A comprehensive machine learning and deep learning pipeline for detecting insider threats using the CERT r4.1 dataset. This project combines unsupervised anomaly detection, supervised machine learning, and advanced deep learning architectures to identify anomalous user behavior in enterprise environments.
Visual representation of the project's machine learning pipeline for insider threat detection
- Overview
- Project Structure
- Dataset
- Notebooks
- Features
- Methodology
- Requirements
- Usage
- Results
- References
Insider threats—security incidents perpetrated by individuals with legitimate access represent a critical challenge for enterprise security. This project develops an end-to-end detection system that:
- Processes multi-modal behavioral data from enterprise systems (logon, device, file, email, HTTP, psychometric)
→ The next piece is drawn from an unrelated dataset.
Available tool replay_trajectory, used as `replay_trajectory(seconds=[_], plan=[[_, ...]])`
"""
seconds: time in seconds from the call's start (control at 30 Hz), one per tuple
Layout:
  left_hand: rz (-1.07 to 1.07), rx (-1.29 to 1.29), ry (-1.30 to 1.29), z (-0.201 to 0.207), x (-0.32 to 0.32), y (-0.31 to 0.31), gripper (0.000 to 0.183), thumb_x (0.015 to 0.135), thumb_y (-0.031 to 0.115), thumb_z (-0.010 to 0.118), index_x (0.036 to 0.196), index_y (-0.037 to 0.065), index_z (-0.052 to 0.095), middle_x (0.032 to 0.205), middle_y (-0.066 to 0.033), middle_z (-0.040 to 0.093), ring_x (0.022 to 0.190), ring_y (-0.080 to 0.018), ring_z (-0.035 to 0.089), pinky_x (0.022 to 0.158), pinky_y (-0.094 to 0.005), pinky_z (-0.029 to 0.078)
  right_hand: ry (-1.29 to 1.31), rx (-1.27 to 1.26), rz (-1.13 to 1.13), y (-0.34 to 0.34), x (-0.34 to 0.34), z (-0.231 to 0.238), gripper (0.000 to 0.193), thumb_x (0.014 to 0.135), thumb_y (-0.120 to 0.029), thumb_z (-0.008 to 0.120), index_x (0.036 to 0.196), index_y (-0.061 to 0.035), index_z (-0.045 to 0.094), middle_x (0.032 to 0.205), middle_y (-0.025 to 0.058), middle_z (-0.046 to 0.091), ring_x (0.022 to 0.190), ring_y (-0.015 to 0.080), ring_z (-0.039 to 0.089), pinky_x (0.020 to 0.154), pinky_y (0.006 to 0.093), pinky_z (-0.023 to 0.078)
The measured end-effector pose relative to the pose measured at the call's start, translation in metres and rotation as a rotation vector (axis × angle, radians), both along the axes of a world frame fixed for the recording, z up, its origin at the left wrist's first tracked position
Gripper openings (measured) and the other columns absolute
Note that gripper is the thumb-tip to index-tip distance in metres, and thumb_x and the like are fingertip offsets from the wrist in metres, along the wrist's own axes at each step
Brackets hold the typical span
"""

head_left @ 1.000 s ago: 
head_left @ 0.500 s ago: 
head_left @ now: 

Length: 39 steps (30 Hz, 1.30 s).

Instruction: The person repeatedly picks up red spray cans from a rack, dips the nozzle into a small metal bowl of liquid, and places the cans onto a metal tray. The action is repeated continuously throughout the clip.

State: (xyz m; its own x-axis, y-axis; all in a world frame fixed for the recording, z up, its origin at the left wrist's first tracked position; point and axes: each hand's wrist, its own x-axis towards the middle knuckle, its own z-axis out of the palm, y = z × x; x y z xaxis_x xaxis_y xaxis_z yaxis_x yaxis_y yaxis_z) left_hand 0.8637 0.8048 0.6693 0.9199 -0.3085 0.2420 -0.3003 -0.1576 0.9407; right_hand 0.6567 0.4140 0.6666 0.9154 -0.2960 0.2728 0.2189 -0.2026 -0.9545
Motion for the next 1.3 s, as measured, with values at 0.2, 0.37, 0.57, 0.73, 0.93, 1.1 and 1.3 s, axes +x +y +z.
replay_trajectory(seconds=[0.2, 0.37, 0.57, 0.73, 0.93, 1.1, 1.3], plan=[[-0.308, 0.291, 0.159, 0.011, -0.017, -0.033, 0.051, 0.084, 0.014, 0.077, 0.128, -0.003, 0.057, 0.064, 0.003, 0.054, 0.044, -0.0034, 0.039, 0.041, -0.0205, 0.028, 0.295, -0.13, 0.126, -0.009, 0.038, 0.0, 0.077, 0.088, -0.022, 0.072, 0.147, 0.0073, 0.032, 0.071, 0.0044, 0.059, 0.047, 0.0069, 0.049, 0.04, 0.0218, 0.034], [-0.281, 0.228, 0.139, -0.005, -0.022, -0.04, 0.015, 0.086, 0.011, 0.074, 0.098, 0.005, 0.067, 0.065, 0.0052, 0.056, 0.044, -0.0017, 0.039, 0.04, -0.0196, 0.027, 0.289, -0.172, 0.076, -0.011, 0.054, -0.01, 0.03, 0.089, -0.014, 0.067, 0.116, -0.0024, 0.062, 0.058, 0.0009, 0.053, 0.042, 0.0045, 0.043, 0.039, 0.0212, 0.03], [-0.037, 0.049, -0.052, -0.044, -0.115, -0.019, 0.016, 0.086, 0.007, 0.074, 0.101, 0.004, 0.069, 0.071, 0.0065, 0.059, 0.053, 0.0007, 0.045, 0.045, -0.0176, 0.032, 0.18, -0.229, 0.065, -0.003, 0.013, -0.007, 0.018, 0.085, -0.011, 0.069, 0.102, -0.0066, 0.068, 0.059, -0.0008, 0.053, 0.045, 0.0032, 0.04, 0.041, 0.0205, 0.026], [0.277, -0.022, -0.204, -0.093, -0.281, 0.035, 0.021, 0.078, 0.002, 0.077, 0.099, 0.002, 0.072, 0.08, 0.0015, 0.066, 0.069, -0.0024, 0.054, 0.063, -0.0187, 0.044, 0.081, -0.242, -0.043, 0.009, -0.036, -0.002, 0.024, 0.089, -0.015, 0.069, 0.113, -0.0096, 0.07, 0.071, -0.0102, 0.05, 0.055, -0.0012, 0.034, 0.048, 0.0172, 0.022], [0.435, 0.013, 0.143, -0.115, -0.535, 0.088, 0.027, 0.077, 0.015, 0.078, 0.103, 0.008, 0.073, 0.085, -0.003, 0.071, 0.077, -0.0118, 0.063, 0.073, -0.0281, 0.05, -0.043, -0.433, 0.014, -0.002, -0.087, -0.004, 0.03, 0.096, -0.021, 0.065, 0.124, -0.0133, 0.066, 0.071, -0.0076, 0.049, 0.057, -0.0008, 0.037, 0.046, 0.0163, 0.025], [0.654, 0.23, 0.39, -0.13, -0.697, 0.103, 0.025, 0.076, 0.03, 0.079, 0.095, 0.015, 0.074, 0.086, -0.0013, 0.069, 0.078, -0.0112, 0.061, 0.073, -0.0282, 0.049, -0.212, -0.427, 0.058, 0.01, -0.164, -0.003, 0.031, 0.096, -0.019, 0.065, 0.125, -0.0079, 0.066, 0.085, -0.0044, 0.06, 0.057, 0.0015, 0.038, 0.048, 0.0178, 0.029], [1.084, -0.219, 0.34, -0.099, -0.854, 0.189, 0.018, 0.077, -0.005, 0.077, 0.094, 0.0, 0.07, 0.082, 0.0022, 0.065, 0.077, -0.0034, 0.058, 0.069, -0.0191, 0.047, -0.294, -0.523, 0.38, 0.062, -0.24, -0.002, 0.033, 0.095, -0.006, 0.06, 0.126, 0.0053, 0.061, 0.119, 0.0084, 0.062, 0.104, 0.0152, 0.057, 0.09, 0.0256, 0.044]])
- Engineers behavioral features capturing temporal patterns, activity intensity, and user psychology
- Applies unsupervised learning (Isolation Forest, Local Outlier Factor) to generate anomaly labels
- Builds supervised models including traditional ML baselines and deep learning architectures
- Provides interpretability through SHAP values and feature importance analysis
- Handles severe class imbalance using cost-sensitive training and focal loss
.
├── CERT_Data_Exploration_and_Preprocessing.ipynb # Foundation notebook
├── CERT_Data_Exploration_and_Anomaly_Detection.ipynb # Unsupervised analysis
├── CERT_Behavioral_Pattern_Analysis.ipynb # Supervised learning
├── CERT_Anomaly_Detection_Deep_Learning_Labeled.ipynb # Deep learning models
├── data/ # Directory for CERT r4.1 dataset
│ ├── logon.csv
│ ├── device.csv
│ ├── file.csv
│ ├── email.csv
│ ├── http.csv
│ └── psychometric.csv
└── README.md # This file
This project uses the CERT Insider Threat Test Dataset v4.1 (r4.1), a synthetic but realistic corpus designed to emulate enterprise user behavior and insider threat scenarios.
The dataset includes six primary data files:
- logon.csv: User authentication events (timestamps, devices, success/failure)
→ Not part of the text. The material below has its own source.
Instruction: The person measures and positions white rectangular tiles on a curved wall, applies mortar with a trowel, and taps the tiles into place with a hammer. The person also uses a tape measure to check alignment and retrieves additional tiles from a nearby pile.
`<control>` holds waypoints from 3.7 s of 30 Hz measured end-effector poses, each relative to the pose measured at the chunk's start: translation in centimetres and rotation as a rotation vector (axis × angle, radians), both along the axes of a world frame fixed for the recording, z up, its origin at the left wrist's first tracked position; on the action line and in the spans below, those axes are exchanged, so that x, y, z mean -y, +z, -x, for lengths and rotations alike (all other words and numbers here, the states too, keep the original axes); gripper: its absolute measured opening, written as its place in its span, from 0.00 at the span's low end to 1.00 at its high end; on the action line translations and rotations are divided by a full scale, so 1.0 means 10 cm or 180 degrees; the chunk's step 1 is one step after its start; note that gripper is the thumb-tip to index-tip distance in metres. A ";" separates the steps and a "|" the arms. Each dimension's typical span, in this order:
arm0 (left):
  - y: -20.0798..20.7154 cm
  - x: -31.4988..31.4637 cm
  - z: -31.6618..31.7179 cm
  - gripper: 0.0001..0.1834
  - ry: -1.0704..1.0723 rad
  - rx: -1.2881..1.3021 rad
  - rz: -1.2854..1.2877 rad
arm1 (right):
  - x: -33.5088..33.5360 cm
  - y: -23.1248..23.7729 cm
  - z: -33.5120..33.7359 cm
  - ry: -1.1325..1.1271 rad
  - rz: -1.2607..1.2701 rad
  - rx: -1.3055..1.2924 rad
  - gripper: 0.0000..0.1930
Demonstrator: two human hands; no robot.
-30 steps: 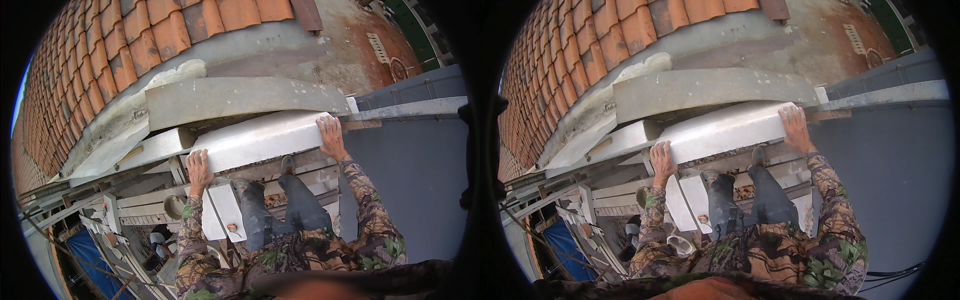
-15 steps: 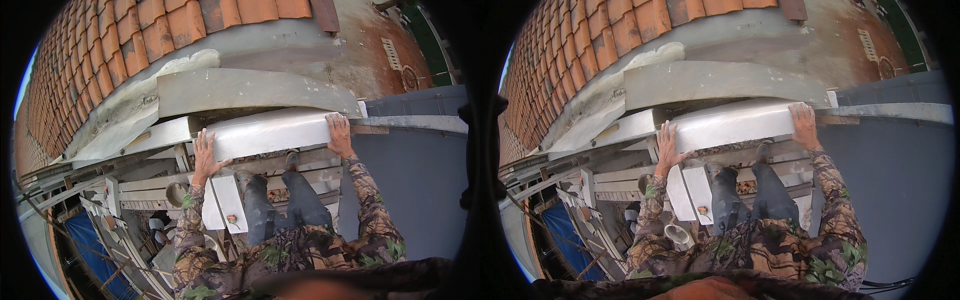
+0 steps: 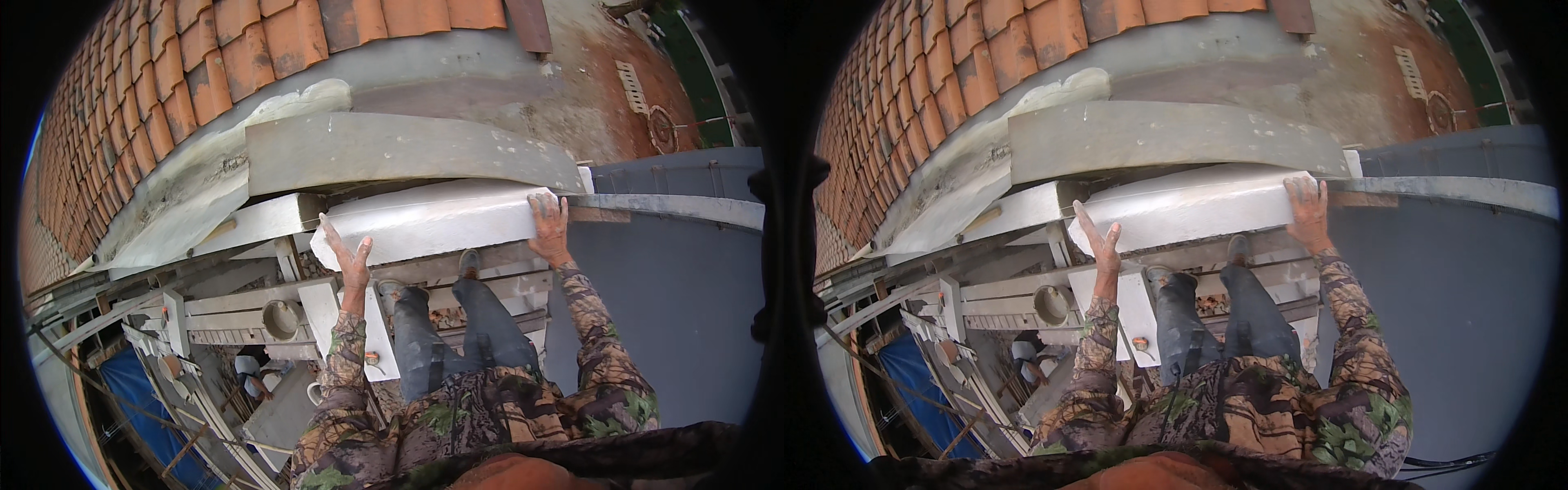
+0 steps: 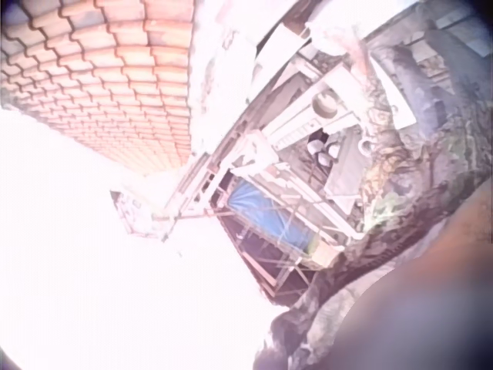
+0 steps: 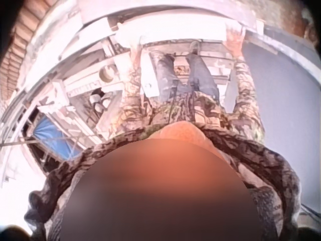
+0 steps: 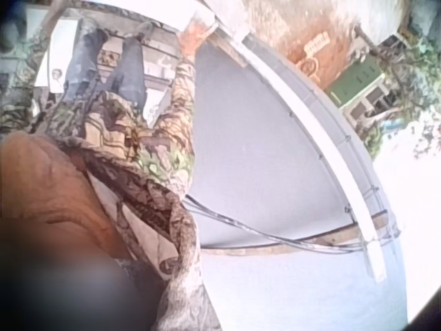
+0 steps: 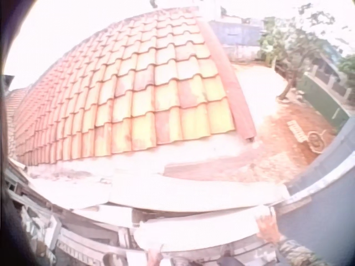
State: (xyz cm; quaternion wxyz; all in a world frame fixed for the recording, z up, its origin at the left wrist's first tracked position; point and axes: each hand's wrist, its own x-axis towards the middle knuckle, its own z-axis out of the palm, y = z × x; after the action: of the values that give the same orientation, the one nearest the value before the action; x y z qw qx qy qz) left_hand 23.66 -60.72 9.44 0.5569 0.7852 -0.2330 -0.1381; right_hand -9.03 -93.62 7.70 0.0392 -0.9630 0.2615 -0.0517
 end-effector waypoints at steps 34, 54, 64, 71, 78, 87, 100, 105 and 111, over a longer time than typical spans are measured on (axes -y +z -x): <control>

- device.csv: Physical device connections (USB drives, network connections)
- file.csv: File operations (read, write, copy, delete)
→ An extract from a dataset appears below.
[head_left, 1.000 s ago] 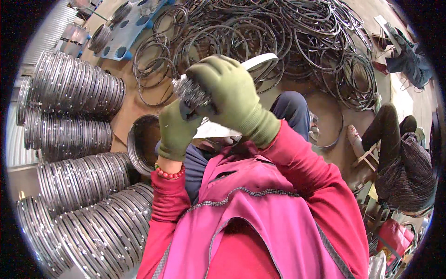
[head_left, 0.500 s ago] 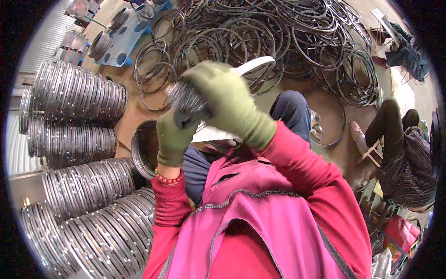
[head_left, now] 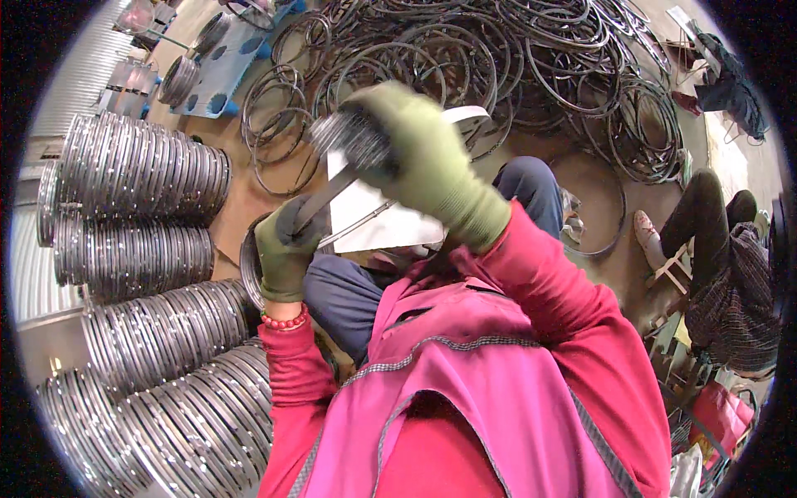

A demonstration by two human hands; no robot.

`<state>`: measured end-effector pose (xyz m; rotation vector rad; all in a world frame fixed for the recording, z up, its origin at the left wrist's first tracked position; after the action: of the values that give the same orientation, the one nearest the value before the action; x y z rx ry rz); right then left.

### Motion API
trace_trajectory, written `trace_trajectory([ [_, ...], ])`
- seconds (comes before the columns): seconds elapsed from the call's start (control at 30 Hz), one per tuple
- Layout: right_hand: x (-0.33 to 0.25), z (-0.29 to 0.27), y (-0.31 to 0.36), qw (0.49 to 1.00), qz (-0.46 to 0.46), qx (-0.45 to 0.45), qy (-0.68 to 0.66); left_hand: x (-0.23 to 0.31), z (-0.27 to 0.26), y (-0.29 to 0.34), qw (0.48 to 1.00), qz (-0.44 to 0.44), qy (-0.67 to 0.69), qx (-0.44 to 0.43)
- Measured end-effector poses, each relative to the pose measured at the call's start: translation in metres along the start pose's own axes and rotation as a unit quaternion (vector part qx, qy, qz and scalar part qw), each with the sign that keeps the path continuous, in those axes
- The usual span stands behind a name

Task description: The recorder is wiping down and cleaning circular metal rings with a cloth and a cleaning agent.

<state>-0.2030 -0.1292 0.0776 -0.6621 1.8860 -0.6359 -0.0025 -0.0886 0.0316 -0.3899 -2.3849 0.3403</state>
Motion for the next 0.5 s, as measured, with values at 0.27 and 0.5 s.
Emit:
trace_trajectory([
  [0.27,0.267,-0.020,0.113,0.823,0.421,0.172,-0.340,-0.074,-0.015,0.016,0.990,-0.043,0.135,0.023],
  [0.5,0.208,-0.026,0.116,0.972,0.109,0.189,0.090,-0.077,-0.023,0.017,0.985,-0.043,0.160,0.049],
])
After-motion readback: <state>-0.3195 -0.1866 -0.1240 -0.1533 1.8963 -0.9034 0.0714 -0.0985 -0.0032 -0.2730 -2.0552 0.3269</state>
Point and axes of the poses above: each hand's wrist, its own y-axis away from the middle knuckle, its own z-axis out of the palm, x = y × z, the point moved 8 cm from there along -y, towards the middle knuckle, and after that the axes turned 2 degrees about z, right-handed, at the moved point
- email.csv: Email communications (sender, recipients, attachments, size)
- http.csv: Web browsing activity (URLs, content types, volumes)
- psychometric.csv: Simulated psychological profiles (Big Five personality traits)
- Temporal coverage: Synthetic enterprise activity over extended periods
- User population: Hundreds of users with varying behavioral patterns
- Class imbalance: Very few anomalous users among many normal users
- Multi-modal: Diverse data types requiring different processing strategies
Purpose: Foundation of the pipeline - data loading, cleaning, and initial feature engineering
Key Functions:
- Loads and validates all six CERT r4.1 data files
- Handles missing values and data type conversions
- Implements datetime parsing and temporal feature extraction
- Creates user-level aggregations
- Generates baseline behavioral features:
- Login patterns (frequency, timing, after-hours activity)
- Device usage statistics
- File access patterns
- Psychometric profile integration
Outputs:
preprocessed_cert_features.csv- Main feature datasetlogon_processed_sample.csv- Processed login datadevice_processed.csv- Processed device usagefile_processed_sample.csv- Processed file operations
When to use: Start here for any new analysis or to regenerate the base feature set
Purpose: Unsupervised anomaly detection and comprehensive exploratory data analysis
Key Functions:
- Statistical Analysis: Distribution analysis, correlation studies, outlier detection
- Visualization: Histograms, heatmaps, PCA projections, time series plots
- Isolation Forest: Tree-based anomaly detection focusing on feature space isolation
- Local Outlier Factor (LOF): Density-based anomaly detection identifying local outliers
- Cross-validation: Stability analysis across different random seeds
- Consensus Labeling: Combines multiple unsupervised detectors for robust anomaly labels
- Parameter Sweeps: Systematic exploration of hyperparameters (contamination rates, neighbors)
Outputs:
- Anomaly labels (Isolation Forest, LOF, and consensus)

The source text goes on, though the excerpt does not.